# "Cod Liver Oil" smoothed under eyes....GREAT!!



## godfreygirl (Feb 20, 2006)

*I read something on the internet about dabbing cod liver oil under your eyes to smooth any wrinkles and to just generally keep that area smooth and soft. I take 2 cod liver oil every day anyway and the capsules are very easy to stick a pin in the top, squeeze out the oil and dab it under your eyes. I've only been using it for about a week now, so I can't give any info on long-term results. But, I do know that my under eye area is sure a lot softer, makes it MUCH easier to use my smoothing brush to dab on my concealer (looks like it's not even there by just looking) and I think it's going to be a keeper over long term.
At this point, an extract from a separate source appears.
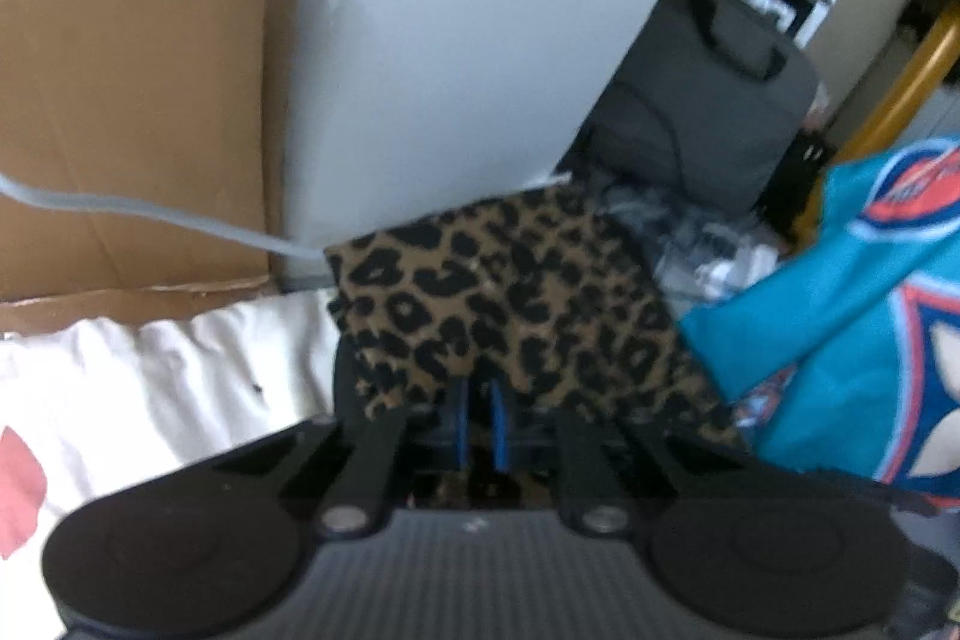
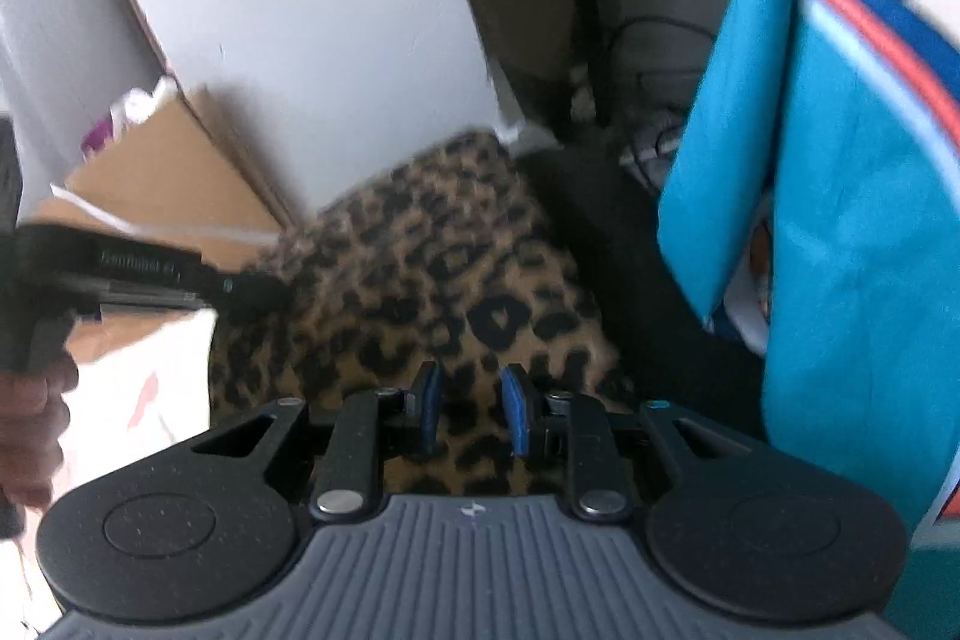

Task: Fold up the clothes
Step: 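Lower the pants onto the black cloth beside the teal blanket with both tools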

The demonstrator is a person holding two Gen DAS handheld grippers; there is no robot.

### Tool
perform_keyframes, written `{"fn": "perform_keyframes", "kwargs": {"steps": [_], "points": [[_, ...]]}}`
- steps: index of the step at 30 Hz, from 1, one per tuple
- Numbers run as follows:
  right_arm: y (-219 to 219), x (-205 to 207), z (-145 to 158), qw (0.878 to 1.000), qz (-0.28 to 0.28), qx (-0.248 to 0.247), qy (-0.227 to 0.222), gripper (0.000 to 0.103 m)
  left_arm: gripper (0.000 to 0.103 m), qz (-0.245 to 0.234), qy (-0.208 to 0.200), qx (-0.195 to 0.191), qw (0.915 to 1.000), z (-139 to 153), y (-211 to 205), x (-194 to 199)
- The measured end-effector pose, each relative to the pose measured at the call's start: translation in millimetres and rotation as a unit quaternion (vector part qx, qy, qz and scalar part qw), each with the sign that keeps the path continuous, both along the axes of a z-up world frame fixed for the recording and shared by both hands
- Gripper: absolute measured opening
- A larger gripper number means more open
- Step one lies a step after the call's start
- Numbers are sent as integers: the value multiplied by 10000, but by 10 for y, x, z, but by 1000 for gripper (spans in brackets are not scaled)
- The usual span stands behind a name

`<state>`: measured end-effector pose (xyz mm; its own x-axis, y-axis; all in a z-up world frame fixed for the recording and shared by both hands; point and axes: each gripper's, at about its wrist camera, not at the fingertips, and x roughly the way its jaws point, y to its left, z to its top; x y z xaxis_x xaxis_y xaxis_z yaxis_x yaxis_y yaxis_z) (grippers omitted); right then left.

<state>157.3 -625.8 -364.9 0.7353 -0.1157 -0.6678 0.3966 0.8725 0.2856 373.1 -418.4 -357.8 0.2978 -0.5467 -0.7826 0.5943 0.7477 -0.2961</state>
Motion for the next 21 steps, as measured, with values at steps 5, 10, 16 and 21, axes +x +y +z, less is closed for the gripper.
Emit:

OH.....I dab it on before I go to bed. *

*ANYTHING to help keep the eye area pretty is something I will try. *

My eyes are my best feature (on my FACE that is.....grin!)


----------



## monniej (Feb 20, 2006)

great tip! i also heard that cod liver oil will help your eyebrows grown in faster. i haven't tried it, but i'm certainly curious!


----------



## Zoey (Feb 20, 2006)

OMG,I would never ever to that,I would prolly throw up the second I would toch my face with it.i just can't stand the smell I used to give my dog 2 capsules of fish oil a day for his heart condition,and I had my lunch waaay up every time.


----------



## kaeisme (Feb 20, 2006)

That's why people use Preparation H. One of it's major ingredients is cod liver oil.


----------



## godfreygirl (Feb 20, 2006)

*YES....I heard that too. I think it was on the Style Channel. I put some on my eyebrows after dabbing some under my eyes. I made a 'boo boo' and got my eyebrows uneven........HOW on EARTH do you fix THAT. And, what's it going to look like when part of them are growing in? It will look like I forgot to pluck. My eyebrows are thick, so I can't really use an eyebrow pencil...I touch my face too often and it would smear, wipe off, or smudge.....SIGH! :icon_eek:*


----------



## jennycateyez (Feb 21, 2006)

good tip! thanx


----------



## Min (Feb 21, 2006)

Avocado oil is also good for the skin. I put it under my eyes before bed.


----------



## Liz (Feb 21, 2006)

so it really stinks???


----------



## SqueeKee (Feb 21, 2006)

Ew. When I was little my mom used to make me take a cod liver oil capsule every morning before school, and sure enough about 10 minutes later I'd be burping up icky cod liver oil taste. Gross. Yes Liz, it really does stink. :icon_conf


----------



## Leony (Feb 21, 2006)

Cool thanks for the info!


----------